◆ **Problem to work on**
Among the entries below, find the line with "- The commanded" and the line with "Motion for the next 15". Return exactly those lines and every line between them, but no pictures.

(Records from a dataset)
____

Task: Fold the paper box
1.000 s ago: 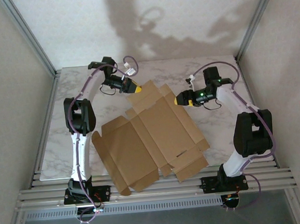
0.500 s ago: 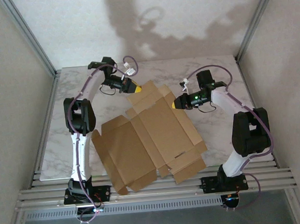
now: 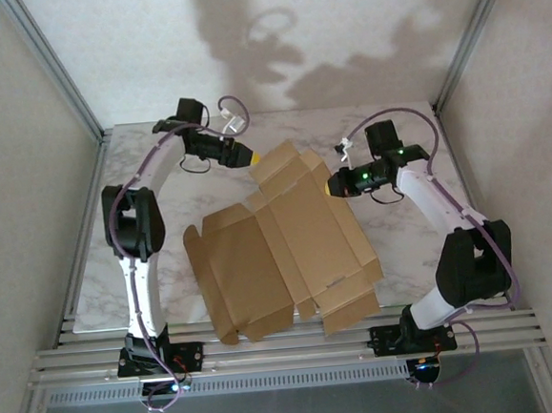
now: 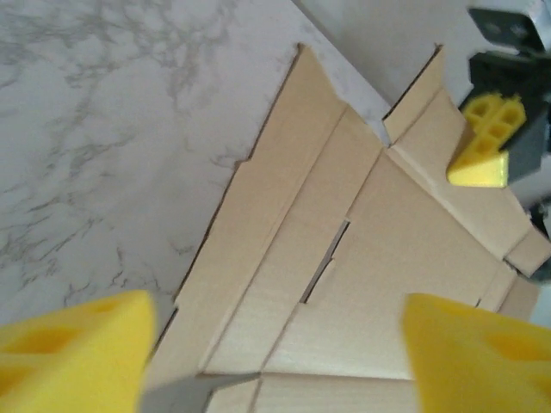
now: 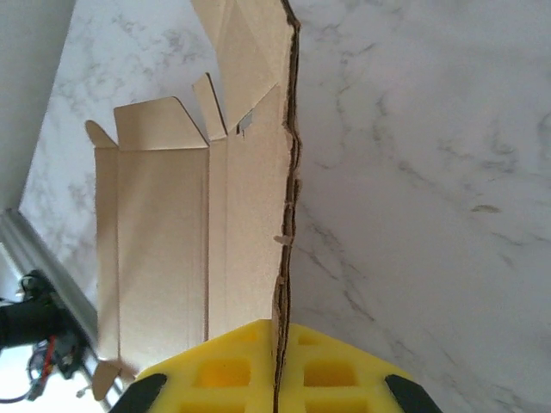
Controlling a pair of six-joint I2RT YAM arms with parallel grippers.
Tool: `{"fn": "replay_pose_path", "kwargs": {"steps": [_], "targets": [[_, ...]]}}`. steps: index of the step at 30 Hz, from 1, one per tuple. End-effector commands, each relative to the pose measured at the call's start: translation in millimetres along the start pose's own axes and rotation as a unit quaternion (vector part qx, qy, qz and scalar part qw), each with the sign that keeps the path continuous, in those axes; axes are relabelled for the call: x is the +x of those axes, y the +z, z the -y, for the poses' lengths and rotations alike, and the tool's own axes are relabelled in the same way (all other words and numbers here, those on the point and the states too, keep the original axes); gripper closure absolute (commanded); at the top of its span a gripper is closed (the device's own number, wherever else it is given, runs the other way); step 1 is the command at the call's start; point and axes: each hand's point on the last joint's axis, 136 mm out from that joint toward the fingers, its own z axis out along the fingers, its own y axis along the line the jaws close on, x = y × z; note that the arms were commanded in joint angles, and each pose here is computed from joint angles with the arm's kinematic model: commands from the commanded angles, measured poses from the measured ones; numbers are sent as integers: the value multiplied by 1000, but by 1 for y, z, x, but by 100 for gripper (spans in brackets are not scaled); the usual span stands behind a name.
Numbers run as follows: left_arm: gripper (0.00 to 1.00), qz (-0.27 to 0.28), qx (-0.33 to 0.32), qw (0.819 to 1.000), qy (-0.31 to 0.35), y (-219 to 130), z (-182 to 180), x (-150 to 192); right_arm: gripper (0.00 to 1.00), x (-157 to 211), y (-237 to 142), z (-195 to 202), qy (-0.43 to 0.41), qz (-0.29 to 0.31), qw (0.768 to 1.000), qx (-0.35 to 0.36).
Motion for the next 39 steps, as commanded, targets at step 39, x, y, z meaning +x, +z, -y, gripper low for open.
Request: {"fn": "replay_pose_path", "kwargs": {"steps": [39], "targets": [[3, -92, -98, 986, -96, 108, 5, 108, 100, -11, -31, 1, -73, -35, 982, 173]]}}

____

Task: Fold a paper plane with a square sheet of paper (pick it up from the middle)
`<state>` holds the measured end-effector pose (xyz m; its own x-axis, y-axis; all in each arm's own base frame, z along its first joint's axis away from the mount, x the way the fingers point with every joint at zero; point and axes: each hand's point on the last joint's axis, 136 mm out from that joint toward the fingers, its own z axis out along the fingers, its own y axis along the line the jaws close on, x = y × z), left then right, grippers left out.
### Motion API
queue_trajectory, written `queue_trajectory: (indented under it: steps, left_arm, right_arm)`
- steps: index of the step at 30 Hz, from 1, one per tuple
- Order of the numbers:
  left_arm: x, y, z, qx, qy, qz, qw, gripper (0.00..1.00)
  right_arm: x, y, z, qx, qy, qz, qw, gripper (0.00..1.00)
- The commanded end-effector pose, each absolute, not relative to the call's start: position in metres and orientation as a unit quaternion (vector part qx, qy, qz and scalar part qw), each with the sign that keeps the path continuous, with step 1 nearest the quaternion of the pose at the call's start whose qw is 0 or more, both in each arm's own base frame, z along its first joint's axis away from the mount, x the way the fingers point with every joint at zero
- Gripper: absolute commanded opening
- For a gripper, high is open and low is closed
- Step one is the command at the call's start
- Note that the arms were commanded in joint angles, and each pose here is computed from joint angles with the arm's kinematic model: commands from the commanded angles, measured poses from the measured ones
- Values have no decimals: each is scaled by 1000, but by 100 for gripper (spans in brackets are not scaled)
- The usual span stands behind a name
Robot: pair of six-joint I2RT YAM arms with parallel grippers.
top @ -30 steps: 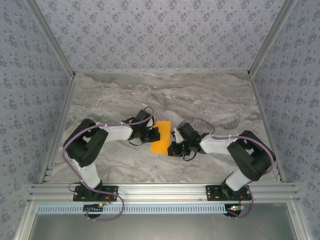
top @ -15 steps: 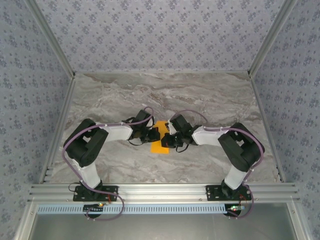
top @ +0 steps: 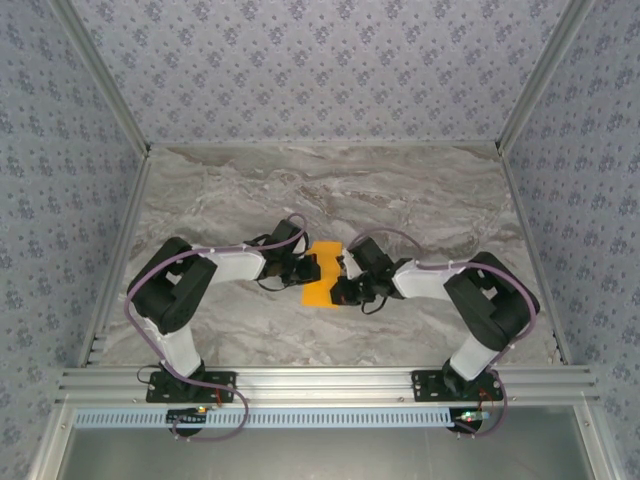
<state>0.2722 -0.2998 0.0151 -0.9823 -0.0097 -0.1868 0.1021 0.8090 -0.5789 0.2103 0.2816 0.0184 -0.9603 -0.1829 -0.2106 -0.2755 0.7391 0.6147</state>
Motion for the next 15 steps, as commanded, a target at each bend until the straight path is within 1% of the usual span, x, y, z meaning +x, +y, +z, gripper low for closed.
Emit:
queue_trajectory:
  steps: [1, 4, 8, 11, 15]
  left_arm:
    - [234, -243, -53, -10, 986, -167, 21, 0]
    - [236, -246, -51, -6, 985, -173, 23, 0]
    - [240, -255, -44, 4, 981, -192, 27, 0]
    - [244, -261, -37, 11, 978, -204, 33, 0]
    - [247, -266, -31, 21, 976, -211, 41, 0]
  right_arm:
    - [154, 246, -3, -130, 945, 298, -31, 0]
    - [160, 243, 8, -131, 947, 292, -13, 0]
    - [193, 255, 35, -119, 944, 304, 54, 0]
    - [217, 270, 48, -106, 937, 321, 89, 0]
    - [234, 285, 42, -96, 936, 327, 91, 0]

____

◆ **Result**
- The commanded end-effector pose, each absolute, not relative to the call's start: position in metres and orientation as a unit quaternion (vector part qx, qy, qz and scalar part qw), each with the sign that keeps the path continuous, with step 1 nearest the quaternion of the pose at the call's start whose qw is 0 or more, both in each arm's own base frame, z along its first joint's axis away from the mount, x the way the fingers point with every joint at zero
- Gripper: absolute commanded opening
- For a gripper, high is open and low is closed
- Step one is the command at the call's start
- Note that the arms were commanded in joint angles, and each pose here is computed from joint angles with the arm's kinematic model: commands from the commanded angles, measured poses from the measured ones
- Values have no decimals: each is scaled by 1000, but by 100 for gripper (spans in brackets are not scaled)
- The usual span stands behind a name
Robot: pair of six-joint I2RT YAM arms with parallel grippers.
top @ -30 steps: 
top @ -15 steps: 
top @ +0 steps: 
<state>0.2722 -0.2998 0.0151 -0.9823 -0.0097 -0.1868 0.1021 0.8090 -0.5789 0.2103 0.2816 0.0184 -0.9603 -0.1829 -0.2106 -0.2755 0.7391 0.6147</state>
Motion for the next 15 steps, as commanded, a target at each bend until the straight path is within 1% of the usual span, x, y, z meaning +x, +y, +z, gripper low for closed.

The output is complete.